Based on Persimmon’s history of poor quality and their naïve comments about customer service spend, it would seem they do not understand much, if anything, about the economics of buyer behaviour. DFS, the furniture store understands that although customers only buy a sofa every seven years their goal is to create delighted customers who tell their friends to shop at DFS because of their value-for-money products and the great service they received.
Unfortunately for Persimmon, bad news tends to travel faster than good news.
In the study into the consumer computer hardware market referred to above, Satmetrix found that the ‘referral impact’ of every highly satisfied customer was over $800. With an average spend of $1615, every two customers spreading positive comments have the ability to bring in one new customer every year. (The comparable numbers for Apple are even more impressive). Conversely, the impact from customers who made negative comments was lost revenue totalling $1,352. Every highly dissatisfied customer making negative comments ‘destroys’ almost as much revenue as they created through their initial purchase.

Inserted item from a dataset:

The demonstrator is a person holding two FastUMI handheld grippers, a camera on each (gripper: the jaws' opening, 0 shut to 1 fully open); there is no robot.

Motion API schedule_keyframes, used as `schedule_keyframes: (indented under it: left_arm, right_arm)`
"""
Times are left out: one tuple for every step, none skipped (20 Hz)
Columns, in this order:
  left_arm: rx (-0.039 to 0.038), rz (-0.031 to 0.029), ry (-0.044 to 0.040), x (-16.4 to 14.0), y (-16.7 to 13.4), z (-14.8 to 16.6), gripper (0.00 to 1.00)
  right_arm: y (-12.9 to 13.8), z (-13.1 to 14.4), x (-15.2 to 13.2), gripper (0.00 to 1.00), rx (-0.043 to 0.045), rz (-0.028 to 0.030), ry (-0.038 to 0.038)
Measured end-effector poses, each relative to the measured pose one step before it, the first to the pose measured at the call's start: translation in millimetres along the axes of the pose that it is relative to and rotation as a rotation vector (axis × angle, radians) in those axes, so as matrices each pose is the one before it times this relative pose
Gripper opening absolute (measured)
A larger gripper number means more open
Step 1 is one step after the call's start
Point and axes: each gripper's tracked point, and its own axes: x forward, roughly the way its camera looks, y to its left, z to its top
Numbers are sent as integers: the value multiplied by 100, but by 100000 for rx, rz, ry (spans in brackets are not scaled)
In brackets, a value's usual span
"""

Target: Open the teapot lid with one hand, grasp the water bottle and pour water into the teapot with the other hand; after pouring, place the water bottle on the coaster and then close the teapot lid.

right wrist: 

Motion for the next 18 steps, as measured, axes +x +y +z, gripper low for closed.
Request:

How to measure the return from loyal customers
The financial recording and reporting systems that exist in all companies to track revenue, count costs and manage cash – important though they are – do not help us measure the value of loyalty.

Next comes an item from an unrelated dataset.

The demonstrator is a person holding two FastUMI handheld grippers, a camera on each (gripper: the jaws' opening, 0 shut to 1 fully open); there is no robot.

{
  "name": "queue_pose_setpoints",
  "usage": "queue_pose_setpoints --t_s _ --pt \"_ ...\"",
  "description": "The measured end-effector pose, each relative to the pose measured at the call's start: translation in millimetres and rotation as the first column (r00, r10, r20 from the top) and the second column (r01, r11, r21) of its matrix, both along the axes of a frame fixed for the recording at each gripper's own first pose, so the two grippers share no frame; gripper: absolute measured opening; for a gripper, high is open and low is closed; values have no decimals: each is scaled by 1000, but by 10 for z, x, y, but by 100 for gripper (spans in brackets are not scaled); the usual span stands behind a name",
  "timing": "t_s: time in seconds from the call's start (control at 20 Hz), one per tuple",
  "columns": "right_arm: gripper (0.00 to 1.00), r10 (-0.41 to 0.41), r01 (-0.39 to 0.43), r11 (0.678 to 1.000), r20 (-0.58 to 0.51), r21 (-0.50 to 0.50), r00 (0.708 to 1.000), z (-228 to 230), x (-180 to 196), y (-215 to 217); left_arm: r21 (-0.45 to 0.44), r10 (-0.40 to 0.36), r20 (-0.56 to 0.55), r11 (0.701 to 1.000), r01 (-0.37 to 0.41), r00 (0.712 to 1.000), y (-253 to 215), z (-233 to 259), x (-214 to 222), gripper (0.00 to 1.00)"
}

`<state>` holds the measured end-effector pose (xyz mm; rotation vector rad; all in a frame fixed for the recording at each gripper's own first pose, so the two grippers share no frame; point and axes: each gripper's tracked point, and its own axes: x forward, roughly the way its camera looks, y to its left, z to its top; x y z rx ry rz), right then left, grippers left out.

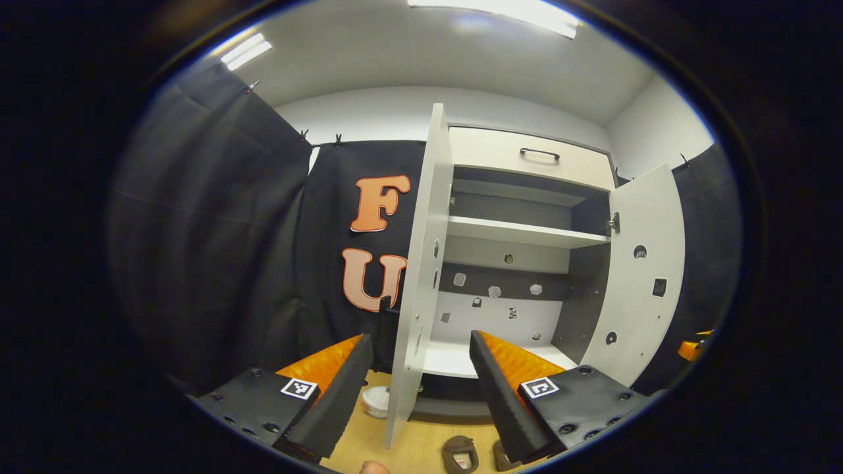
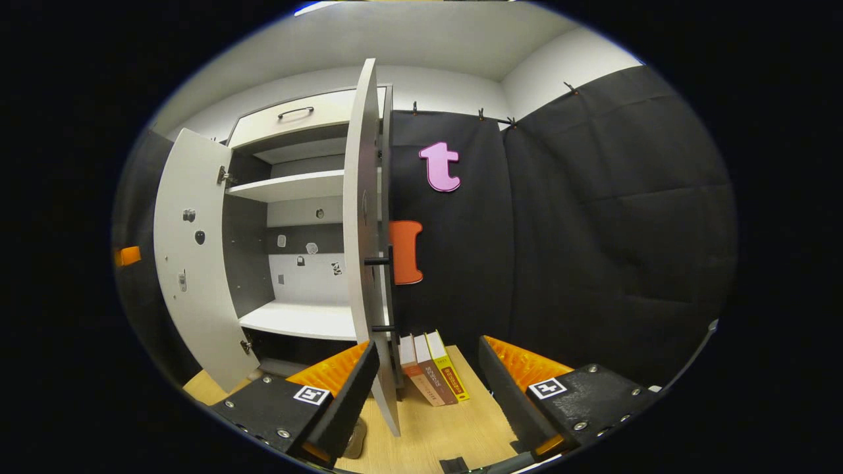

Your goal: Grab one shoe with the right hand and put it into the shoe cabinet, grab the other shoe with the left hand and put it into the shoe cabinet; then close the right door with the right hand and the left door with the left hand.

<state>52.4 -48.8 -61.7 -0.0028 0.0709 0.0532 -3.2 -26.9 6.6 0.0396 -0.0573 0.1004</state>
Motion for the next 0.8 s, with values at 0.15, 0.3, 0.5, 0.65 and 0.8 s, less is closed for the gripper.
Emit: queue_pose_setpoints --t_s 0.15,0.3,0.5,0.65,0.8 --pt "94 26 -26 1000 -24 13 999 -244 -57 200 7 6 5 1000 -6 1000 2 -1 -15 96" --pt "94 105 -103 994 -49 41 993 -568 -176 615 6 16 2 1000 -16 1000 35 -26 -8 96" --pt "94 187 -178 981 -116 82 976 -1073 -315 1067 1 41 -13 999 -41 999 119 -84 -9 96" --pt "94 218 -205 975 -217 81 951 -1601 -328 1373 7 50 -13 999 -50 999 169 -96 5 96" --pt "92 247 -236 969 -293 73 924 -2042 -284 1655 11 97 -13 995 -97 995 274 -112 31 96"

To be able to calculate the return from loyal customers requires a different measurement system and a commitment to the collection of customer data to feed that system.

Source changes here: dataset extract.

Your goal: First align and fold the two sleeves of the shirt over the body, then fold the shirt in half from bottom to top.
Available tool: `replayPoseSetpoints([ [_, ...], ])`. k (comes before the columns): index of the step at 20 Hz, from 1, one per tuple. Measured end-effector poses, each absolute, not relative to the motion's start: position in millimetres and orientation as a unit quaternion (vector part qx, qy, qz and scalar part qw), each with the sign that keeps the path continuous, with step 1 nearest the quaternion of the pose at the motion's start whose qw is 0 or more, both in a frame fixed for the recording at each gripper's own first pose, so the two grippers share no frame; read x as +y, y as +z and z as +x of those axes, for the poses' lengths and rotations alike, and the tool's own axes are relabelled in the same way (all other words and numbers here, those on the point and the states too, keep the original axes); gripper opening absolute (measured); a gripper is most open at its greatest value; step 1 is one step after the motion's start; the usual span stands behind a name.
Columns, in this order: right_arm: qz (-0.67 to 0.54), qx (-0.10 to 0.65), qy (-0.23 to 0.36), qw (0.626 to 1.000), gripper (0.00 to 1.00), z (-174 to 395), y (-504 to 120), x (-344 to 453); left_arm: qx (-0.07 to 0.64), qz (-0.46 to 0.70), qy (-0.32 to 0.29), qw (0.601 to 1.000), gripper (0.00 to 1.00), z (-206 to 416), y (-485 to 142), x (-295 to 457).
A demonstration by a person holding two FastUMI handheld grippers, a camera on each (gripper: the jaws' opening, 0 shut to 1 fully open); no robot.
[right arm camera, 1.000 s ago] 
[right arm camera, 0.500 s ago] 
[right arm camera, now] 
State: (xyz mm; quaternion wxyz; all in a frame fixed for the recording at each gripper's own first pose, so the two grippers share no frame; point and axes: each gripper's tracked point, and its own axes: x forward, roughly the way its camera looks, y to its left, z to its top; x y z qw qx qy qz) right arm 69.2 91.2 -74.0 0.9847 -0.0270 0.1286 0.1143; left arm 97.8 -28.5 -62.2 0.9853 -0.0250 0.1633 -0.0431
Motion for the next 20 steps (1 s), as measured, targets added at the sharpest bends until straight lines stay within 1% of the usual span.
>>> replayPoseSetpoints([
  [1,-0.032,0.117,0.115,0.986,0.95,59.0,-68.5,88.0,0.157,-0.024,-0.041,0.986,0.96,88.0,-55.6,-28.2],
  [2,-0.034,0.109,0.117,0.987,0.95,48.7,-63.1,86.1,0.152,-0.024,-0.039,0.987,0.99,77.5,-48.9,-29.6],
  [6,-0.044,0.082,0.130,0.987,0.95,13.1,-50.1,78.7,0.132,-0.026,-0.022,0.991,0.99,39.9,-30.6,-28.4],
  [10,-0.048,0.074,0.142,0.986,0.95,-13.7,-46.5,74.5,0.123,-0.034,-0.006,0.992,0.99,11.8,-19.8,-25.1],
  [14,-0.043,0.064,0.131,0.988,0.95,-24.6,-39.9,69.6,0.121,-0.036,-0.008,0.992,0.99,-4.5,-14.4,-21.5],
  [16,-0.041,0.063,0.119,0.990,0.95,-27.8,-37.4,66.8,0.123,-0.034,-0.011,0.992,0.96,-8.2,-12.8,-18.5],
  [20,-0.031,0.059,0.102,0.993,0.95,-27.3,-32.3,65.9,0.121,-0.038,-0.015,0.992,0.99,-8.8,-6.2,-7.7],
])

Understanding the economics of loyalty requires an organisation to know the distribution of its customer base between loyal customers (advocates), those who are disloyal (detractors) and those that are in the middle (passives).
By mining these three groups for insight and developing a profound understanding of their buying and referral behaviour, an organisation is able to determine the average spend by group and calculate the revenue gain generated by positive WOM and the revenue loss from negative comments.
Strategically, our advice to clients is to focus most attention on the advocates and to either find ways of serving detractors in order to increase their satisfaction or, if that is not possible, ‘exit’ them. As we saw in the computer hardware example, these customers are ‘costing’ the company as much in reputational damage as they are bringing in by way of revenue.
Persimmon, in common with many other companies, does not know the impact that increasing the number of loyal customers would have on their financial performance. They therefore see any spend on customer service as a cost to be avoided (or at least minimised).
The company that has the infrastructure in place, insight about the value of loyal customers and a clear view of the primary drivers of customer loyalty is in a better place than most organisations we have worked with or studied over the last 20 years. Whether such a company turns this advantage into a plan that drives competitive advantage and profitable growth, will depend on the quality of leadership.